My own thoughts (such as they are; not being any kind of scientist, or even very scientifically-minded, I may well not have the slightest idea what would be a good move):
- More AWAREs. I know there were pilot studies before AWARE and AWARE II, but there should be more large-scale studies done by other teams, and not just in the Anglo-American sphere. There should be studies like this being run in India and the Middle East, in Japan and China, in Latin America, in Central Europe - everywhere, all done on a comparable scale or greater. Personally, I doubt any targets will be spotted in AWARE II (none of the potential seers know will know what to look for, and even the most eye-catching of targets can be missed when one is distracted by the small detail of one's own body being worked on), but the greater the number of targets out there, the greater the odds.
(I'd also say future AWARE-type studies could do something other than aim for the targets. I think it was Max who suggested on here once that NDE research should take on attributes of crime scene investigation. Participating hospitals could have a small team of investigators on-staff, trained in what questions to ask and how to ask them, who would move in for interviews as early as possible to minimize any risk of confirmation bias, embellishment, etc. The same investigators could also be responsible for confirming or refuting any observations NDErs may report about people/places outside the hospital, or they could pass those elements on to another team of investigators blind as to the reason for confirming these details.)

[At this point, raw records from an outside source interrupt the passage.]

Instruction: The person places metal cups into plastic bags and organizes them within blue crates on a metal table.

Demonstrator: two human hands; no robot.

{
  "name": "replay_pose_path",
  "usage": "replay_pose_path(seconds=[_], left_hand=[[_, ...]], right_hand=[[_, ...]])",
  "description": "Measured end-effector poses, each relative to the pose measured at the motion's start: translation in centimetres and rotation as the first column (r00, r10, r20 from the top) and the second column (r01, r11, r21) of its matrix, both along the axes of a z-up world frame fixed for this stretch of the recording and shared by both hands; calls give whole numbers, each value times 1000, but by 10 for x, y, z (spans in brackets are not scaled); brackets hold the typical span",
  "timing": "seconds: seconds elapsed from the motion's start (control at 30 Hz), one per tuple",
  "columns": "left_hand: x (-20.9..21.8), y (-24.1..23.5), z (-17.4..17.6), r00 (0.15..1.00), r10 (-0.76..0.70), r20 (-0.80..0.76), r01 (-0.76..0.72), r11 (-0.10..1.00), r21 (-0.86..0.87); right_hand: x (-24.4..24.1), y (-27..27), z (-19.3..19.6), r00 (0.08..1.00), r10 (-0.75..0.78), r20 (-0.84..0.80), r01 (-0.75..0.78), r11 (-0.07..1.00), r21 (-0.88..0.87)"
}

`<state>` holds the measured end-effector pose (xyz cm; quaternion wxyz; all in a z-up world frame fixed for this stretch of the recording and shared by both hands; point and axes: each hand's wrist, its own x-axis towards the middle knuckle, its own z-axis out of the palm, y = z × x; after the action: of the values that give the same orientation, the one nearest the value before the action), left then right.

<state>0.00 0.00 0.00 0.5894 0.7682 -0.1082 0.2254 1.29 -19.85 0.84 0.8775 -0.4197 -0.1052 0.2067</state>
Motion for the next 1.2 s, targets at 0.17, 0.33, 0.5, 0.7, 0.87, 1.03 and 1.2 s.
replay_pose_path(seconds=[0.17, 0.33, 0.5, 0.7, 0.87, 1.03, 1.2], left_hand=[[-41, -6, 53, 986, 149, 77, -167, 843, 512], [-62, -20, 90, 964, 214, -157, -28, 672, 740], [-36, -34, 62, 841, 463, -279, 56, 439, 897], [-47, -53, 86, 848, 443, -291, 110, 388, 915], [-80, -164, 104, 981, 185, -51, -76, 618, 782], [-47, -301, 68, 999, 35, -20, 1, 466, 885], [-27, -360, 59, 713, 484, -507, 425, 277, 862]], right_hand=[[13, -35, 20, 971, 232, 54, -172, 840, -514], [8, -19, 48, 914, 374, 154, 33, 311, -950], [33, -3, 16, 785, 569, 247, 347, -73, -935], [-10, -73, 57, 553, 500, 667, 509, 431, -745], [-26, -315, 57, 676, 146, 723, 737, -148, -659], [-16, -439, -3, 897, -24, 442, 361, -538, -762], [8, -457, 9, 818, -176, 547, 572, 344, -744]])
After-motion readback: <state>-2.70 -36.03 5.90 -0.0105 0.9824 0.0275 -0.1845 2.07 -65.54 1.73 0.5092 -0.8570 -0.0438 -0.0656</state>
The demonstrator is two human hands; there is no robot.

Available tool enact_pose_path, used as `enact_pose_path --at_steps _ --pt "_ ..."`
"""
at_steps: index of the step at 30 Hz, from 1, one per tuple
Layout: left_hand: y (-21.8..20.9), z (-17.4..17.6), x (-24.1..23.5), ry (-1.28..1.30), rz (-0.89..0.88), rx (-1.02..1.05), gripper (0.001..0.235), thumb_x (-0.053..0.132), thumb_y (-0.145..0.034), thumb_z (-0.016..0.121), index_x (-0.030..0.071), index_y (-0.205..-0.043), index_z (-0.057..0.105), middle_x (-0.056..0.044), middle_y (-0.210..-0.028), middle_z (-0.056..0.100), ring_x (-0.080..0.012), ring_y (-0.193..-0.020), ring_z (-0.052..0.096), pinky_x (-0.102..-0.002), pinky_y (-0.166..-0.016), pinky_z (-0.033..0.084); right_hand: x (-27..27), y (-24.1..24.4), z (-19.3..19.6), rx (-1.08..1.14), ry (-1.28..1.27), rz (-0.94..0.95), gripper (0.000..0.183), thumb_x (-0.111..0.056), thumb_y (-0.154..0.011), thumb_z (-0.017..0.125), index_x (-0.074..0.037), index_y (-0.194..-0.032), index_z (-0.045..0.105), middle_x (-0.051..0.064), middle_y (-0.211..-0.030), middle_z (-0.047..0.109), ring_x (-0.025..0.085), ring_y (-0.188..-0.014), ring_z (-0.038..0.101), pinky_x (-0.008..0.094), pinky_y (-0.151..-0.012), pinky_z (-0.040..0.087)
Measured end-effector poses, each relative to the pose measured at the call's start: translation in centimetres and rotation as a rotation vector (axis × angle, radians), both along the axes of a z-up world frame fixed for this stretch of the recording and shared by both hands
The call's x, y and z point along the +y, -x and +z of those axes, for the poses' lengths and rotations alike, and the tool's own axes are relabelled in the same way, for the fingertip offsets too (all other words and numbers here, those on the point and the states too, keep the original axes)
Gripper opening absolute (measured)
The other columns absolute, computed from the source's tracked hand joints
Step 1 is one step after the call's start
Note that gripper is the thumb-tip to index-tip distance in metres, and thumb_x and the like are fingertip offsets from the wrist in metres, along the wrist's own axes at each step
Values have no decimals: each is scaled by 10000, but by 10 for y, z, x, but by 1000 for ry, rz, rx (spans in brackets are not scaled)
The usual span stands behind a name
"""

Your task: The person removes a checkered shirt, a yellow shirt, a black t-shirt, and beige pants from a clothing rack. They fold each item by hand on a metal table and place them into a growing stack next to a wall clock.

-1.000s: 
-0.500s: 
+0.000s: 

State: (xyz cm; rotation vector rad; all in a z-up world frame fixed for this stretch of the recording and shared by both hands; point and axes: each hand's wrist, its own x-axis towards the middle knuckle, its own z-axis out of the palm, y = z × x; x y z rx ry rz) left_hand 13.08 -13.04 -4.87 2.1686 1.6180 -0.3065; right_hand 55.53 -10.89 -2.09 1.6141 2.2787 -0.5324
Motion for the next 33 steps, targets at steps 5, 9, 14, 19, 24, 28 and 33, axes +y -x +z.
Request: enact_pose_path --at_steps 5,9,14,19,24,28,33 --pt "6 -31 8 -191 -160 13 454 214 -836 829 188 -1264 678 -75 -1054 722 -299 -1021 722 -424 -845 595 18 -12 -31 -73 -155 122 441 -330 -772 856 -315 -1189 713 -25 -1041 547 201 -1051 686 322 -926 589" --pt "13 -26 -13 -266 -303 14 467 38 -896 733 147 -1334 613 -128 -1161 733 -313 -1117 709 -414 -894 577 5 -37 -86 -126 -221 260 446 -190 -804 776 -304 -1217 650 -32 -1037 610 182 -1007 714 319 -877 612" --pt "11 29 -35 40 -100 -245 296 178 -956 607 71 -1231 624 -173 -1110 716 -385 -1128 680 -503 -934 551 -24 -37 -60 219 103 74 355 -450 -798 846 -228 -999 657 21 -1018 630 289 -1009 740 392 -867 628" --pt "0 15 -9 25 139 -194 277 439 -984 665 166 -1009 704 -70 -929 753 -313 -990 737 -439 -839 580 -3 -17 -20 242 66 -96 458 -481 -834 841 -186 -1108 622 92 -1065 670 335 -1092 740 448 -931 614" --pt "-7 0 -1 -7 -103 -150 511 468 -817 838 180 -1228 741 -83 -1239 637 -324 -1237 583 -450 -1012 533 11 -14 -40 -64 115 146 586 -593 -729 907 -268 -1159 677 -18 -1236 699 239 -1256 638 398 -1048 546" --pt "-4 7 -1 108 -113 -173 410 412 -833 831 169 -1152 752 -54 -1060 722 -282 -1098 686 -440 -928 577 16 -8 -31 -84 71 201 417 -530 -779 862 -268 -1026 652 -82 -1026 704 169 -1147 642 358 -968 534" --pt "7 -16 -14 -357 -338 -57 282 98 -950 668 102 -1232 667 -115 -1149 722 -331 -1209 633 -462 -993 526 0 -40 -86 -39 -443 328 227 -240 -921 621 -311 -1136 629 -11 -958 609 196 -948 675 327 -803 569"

- Refined definition. You could simultaneously narrow and broaden the definition of a NDE by limiting it only to those experiences that happen after either cardiac arrest or severe brain injury. Experiences had while healthy but in danger, or healthy and at random, may be extremely similar in content, and may be related, but for the purposes of investigating what, if anything, is possible for mind/consciousness at the point of death, I would think you'd want to focus in on exactly that circumstance. That's the narrowing; the broadening would come from including any and all conscious experiences following cardiac arrest/brain injury as a NDE, whatever its content. As I understand it, AWARE found numerous cases of awareness to some degree during arrest that weren't labeled as NDEs; I would think those would be of value too. If one collected all such experiences and looked for patterns, you could confirm or refute certain ideas - ex. how much likelier is it to have a NDE the further one gets to the point of no return, how much likelier it is that one will have a high Greyson Scale rating the further one gets to the point of no return, how much time under cardiac arrest seems to be necessary to have an experience, etc.
- Refined Greyson Scale: Related the last point. I don't dispute the value of having a scale to measure NDEs, but the Greyson Scale has problems. Studies that seek to compare NDEs to hallucinations, meditative experiences, or drug trips make use of it, and going by the numbers and the bullet-point descriptions of the scale, they report strong correlations. But if you look at the actual descriptions of those experiences (when they're made available in such studies; they aren't always, a very poor decision IMO) the content of them seems a very poor match to the classic NDE experience. How exactly one could refine the scale and guard against that flaw in it, I have no idea.